Once you get past the crude, distracting HEY LOOK AT ME!!! typesetting, you will find this to be an amazingly good book. Vasty better than Haydn Paul's effort (immediately below). Robertson starts with investment - 8th house. He then looks at transcendence, ie, the ability to change the purely physical into the wholly spiritual, which is 8th house. Robertson fudges the 8th house & death (well, wouldn't we all like to fudge just a bit right about here?) but he does say you won't get through the 8th house unscathed, nor should you. Robertson says he always feared September, but was always grateful when October came round. As the author died some years ago, I took the time to find his date of death: September 26, 1984. He was found nine days later, which, true to form, was October. Always a better month!

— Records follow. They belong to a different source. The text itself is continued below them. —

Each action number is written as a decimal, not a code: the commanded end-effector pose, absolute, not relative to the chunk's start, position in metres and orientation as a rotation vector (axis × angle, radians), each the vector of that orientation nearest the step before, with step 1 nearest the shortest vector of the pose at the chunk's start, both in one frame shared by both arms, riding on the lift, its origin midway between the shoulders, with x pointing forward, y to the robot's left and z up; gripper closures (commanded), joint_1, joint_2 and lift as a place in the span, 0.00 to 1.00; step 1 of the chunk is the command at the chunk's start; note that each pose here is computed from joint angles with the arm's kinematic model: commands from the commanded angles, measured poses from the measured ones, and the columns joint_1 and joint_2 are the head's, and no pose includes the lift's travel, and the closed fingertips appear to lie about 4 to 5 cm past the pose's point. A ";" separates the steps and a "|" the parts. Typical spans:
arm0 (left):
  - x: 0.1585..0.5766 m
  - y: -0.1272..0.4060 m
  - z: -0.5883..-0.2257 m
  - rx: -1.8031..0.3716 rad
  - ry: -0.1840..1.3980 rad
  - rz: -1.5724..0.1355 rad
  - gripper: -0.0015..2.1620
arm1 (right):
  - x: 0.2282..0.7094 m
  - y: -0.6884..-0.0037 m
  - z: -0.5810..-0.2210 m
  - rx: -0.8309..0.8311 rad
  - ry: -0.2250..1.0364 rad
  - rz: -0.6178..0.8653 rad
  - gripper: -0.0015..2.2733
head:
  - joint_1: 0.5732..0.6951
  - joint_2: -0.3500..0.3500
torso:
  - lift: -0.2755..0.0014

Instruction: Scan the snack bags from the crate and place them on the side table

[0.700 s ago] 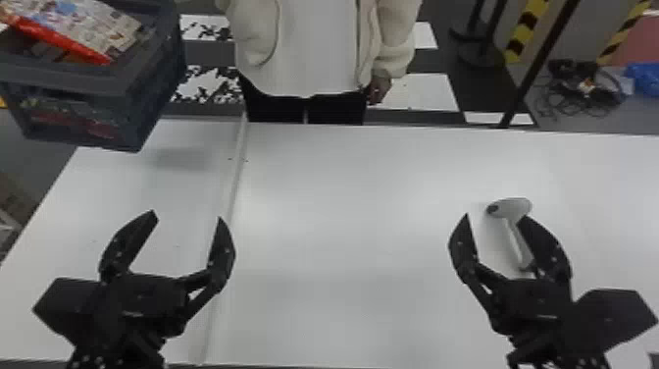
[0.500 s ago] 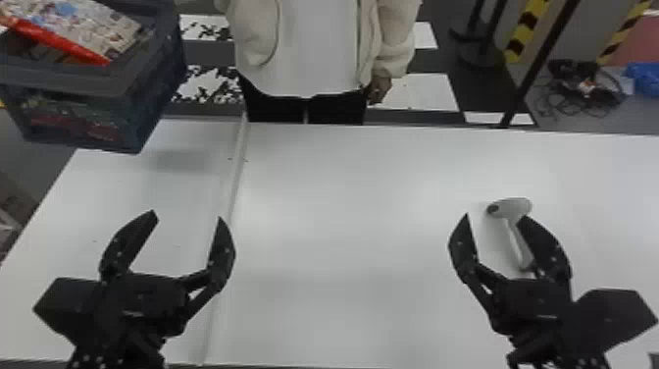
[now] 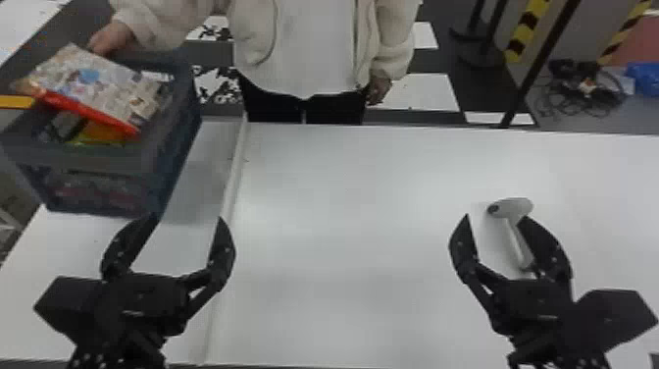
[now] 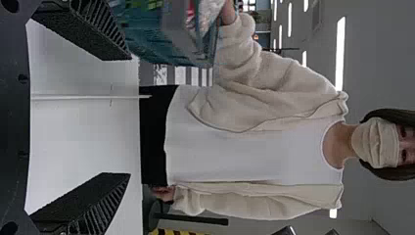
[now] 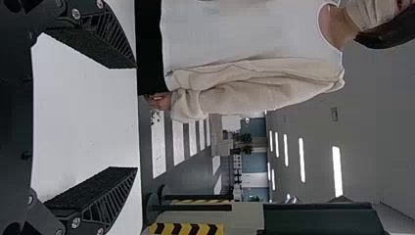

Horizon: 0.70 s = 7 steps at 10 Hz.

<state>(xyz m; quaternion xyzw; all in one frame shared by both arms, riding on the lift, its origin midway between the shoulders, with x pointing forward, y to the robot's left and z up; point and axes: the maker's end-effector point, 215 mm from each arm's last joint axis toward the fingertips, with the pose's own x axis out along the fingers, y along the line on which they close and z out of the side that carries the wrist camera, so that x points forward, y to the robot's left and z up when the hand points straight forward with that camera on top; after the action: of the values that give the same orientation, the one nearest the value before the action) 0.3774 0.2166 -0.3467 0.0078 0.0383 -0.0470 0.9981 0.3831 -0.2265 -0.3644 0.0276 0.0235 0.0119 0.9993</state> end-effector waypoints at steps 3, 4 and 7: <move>0.377 0.217 -0.347 0.013 0.077 -0.094 0.00 | 0.383 -0.226 -0.364 0.056 0.047 0.024 0.06 | 1.00 0.48 | 0.66; 0.377 0.217 -0.347 0.011 0.077 -0.094 0.00 | 0.383 -0.226 -0.364 0.056 0.047 0.024 0.06 | 1.00 0.48 | 0.66; 0.379 0.223 -0.337 0.003 0.055 -0.083 0.00 | 0.383 -0.226 -0.365 0.056 0.048 0.024 0.06 | 1.00 0.48 | 0.66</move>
<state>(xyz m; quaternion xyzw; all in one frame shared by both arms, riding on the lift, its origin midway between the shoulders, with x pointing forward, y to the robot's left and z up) 0.3786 0.2215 -0.3408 0.0019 0.0319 -0.0430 0.9986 0.3830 -0.2261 -0.3648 0.0278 0.0238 0.0122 0.9993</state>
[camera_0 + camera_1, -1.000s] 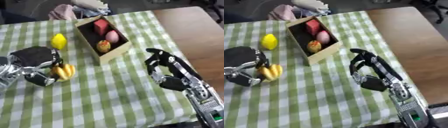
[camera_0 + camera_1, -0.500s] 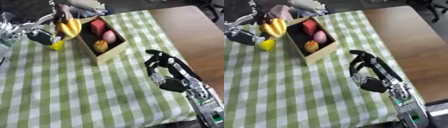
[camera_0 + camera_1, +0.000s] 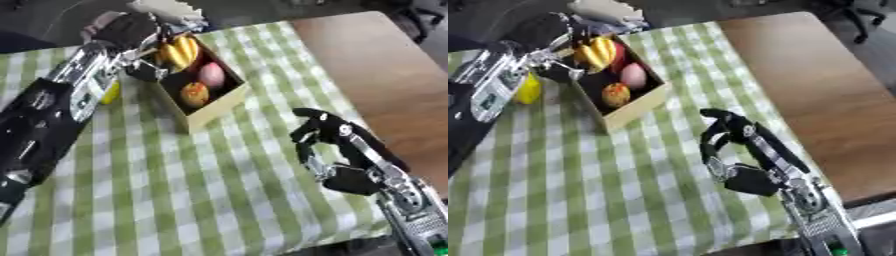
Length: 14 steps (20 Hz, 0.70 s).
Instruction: Pick up objects on the table and place them in the box.
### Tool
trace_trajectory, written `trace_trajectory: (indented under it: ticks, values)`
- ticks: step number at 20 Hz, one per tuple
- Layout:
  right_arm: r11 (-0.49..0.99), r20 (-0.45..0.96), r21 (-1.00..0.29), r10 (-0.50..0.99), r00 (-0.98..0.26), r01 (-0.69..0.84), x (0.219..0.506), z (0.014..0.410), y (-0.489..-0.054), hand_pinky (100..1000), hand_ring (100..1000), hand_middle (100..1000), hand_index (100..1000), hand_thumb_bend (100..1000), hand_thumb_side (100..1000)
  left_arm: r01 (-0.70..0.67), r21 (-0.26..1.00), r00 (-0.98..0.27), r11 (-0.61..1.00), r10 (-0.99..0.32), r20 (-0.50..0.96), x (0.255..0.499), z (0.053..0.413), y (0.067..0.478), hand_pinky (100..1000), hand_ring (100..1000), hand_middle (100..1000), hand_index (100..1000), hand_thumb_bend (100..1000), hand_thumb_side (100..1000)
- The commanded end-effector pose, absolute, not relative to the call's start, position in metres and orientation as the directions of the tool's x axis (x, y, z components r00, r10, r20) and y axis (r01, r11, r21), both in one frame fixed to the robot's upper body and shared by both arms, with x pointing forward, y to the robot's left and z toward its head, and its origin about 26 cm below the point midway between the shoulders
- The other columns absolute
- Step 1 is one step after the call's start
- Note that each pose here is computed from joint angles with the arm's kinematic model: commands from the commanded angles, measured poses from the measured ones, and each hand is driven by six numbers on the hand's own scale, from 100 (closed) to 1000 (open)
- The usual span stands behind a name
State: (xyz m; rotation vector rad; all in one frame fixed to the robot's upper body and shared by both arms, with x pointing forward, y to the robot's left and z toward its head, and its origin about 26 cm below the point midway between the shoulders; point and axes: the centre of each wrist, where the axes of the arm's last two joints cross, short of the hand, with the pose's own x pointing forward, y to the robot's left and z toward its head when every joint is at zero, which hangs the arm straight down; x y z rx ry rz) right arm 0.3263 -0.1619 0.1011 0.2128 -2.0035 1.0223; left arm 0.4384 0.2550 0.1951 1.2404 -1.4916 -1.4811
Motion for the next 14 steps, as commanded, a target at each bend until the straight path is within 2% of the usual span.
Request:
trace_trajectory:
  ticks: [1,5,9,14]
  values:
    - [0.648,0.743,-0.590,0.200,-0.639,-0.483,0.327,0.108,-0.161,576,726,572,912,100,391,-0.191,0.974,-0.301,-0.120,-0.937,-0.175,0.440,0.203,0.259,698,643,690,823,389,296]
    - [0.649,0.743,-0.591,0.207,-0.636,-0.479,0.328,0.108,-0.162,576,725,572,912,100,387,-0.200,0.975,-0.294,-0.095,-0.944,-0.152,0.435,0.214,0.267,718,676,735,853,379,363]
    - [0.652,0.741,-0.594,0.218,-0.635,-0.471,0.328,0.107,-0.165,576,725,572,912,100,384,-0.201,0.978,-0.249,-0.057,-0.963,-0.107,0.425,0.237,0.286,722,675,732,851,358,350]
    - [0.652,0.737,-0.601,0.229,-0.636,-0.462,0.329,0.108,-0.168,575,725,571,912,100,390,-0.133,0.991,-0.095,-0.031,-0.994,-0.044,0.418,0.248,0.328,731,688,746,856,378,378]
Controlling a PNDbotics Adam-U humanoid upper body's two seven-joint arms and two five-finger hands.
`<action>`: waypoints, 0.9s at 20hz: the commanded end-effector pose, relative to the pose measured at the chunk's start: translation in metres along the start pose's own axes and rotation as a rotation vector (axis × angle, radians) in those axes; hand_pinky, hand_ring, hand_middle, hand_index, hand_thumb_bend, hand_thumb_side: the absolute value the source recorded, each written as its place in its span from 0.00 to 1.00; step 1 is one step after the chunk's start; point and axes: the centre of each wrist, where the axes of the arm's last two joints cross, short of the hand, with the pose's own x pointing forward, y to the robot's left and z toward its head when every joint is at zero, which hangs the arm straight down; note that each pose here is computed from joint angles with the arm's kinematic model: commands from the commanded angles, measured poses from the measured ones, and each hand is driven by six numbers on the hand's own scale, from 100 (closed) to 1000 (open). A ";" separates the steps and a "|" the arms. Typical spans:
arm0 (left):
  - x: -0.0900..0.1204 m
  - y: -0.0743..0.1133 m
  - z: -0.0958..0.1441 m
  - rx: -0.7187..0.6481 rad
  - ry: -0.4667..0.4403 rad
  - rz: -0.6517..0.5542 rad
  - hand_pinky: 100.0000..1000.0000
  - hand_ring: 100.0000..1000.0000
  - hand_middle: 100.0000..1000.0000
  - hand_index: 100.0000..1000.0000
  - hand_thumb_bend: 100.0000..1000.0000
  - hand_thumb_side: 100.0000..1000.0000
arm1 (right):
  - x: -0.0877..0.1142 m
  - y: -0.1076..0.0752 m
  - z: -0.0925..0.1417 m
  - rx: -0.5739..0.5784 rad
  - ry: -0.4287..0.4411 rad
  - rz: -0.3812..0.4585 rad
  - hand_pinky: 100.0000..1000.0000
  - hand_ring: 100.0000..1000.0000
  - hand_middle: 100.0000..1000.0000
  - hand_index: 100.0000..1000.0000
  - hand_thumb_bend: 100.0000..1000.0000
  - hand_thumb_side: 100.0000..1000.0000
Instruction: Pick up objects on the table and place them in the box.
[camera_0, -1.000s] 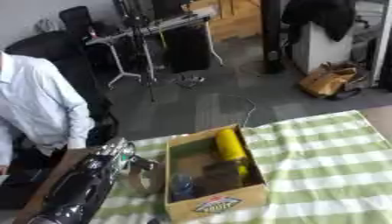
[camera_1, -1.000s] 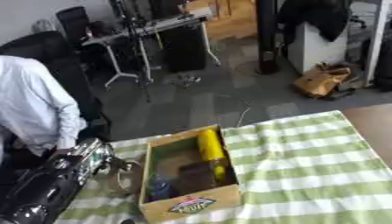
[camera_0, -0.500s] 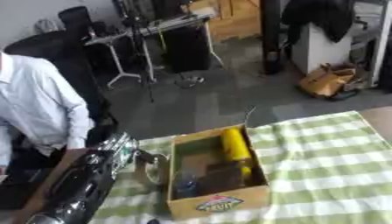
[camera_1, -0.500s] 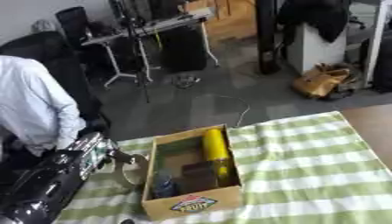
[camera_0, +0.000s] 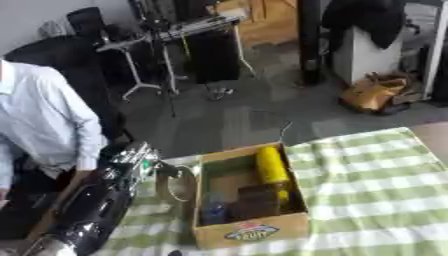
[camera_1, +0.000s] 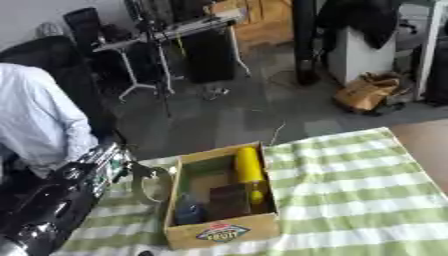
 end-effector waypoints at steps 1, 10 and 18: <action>-0.019 0.022 0.005 -0.067 0.175 0.077 0.27 0.14 0.02 0.32 0.00 0.86 | 0.002 -0.003 -0.008 0.000 -0.032 -0.008 0.72 0.99 0.87 0.87 0.00 1.00; -0.030 0.043 0.011 0.001 0.236 0.046 0.26 0.14 0.02 0.32 0.00 0.86 | 0.002 -0.005 -0.010 0.007 -0.034 -0.007 0.73 0.99 0.87 0.87 0.00 1.00; -0.031 0.078 0.041 0.082 0.138 0.091 0.20 0.14 0.02 0.31 0.00 0.86 | 0.001 -0.006 -0.009 0.010 -0.035 -0.007 0.73 0.99 0.87 0.86 0.00 1.00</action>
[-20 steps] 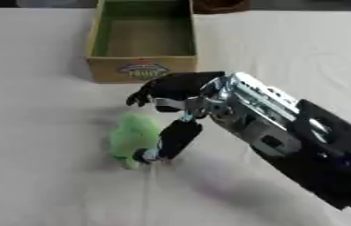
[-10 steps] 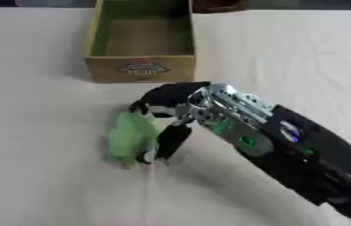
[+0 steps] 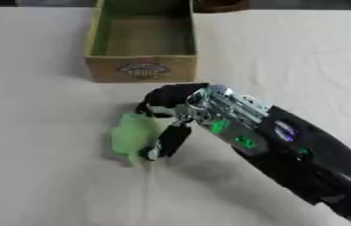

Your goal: Pick up objects on the table and place them in the box.

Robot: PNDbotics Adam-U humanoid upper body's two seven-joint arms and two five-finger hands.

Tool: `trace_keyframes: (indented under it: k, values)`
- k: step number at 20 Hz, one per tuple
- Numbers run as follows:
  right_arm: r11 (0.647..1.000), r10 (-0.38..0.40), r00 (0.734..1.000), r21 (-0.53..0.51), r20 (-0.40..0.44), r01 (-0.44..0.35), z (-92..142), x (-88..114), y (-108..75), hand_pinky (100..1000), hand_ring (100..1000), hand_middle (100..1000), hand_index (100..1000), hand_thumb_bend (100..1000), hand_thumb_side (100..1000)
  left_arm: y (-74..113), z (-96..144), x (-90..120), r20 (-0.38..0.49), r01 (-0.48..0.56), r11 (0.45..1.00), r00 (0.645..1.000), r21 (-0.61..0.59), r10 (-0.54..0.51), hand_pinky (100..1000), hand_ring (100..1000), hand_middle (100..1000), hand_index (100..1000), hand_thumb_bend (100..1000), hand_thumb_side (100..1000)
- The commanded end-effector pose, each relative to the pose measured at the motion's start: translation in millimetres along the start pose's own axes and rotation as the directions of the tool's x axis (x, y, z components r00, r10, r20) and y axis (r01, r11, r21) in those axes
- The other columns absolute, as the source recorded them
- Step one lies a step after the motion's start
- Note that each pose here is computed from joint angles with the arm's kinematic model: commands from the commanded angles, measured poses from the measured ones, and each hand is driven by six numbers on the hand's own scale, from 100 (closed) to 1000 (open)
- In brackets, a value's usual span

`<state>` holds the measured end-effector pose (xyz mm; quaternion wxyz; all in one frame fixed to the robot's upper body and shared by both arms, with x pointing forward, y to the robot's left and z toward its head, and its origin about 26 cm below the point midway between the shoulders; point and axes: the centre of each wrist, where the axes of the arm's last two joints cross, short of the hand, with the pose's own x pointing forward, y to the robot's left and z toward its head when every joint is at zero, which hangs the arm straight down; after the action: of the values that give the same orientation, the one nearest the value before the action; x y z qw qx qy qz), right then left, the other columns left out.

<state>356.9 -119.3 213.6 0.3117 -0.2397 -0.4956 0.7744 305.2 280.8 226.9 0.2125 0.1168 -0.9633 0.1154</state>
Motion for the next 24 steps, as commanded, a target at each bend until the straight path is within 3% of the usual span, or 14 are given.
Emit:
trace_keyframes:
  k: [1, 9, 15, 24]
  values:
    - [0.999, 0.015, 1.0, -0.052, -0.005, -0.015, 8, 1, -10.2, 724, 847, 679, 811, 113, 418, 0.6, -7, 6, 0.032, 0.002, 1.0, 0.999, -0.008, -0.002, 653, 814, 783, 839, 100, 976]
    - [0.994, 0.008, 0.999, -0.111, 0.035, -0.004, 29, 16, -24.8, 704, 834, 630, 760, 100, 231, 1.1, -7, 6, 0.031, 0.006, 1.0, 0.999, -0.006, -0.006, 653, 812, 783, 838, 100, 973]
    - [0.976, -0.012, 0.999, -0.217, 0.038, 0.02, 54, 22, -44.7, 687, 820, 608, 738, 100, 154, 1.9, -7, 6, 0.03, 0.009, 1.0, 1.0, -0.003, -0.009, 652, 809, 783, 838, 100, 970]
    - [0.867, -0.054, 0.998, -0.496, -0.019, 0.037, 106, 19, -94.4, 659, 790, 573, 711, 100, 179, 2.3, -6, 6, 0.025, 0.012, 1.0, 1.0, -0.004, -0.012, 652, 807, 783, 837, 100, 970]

The final section, Becoming an Individual Through Sex, is exactly right. Sex for the sake of amusement is 5th house. Sex as something that changes you forever, that's 8th house, and the concept is brilliant. Here, Robertson delineates signs on the cusp, and pairs them with the complimentary signs on the 2nd.

A book full of ideas & insights.

AFA, 76 pages.


GATE OF REBIRTH: Astrology, regeneration & 8th house mysteries - Haydn Paul, $29.95

Contents:

1. The underworld of the 8th house
2. Myths of rebirth, renewal & regeneration
3. Personal & planetary values - shared resources
4. Power, manipulation, compulsion, obsession
5. Sexual & emotional union - crisis & catharsis
6. Raising the dark side - repression & taboo
7. Planetary guides & inner contacts
8. The initiation of death - the process of renewal
9. The wounded healer

Bibliography
Index

Comment:

This blast from the past was first published in 1993, and is now (2009) again in print.

The book deals with 8th house issues from a psychological and new age point of view. The 8th house is broken down into varius categories, as you can see by the table of contents, above. In each, a general discussion of the topic, followed by the effects of the various planets (signs) in the house. In the fifth chapter, on sex, the introductory remarks are extensive, followed by extensive remarks on each of the planets, and then discreet delineations of the twelve signs. Sex is the primary focus of the book as a whole. This is true, even in chapter 8, on death, where the format changes a bit & we are now given delineations of transiting planets in the 8th house. Transiting Saturn, among other things, limits our ability to have sex, though the author is not quite so blunt as that.

I regret to say there is nothing at all in this book about your partner's fiances, nor is there any serious mention of physical death (far less, any discussion of it), and only passing remarks as to 8th house psychism.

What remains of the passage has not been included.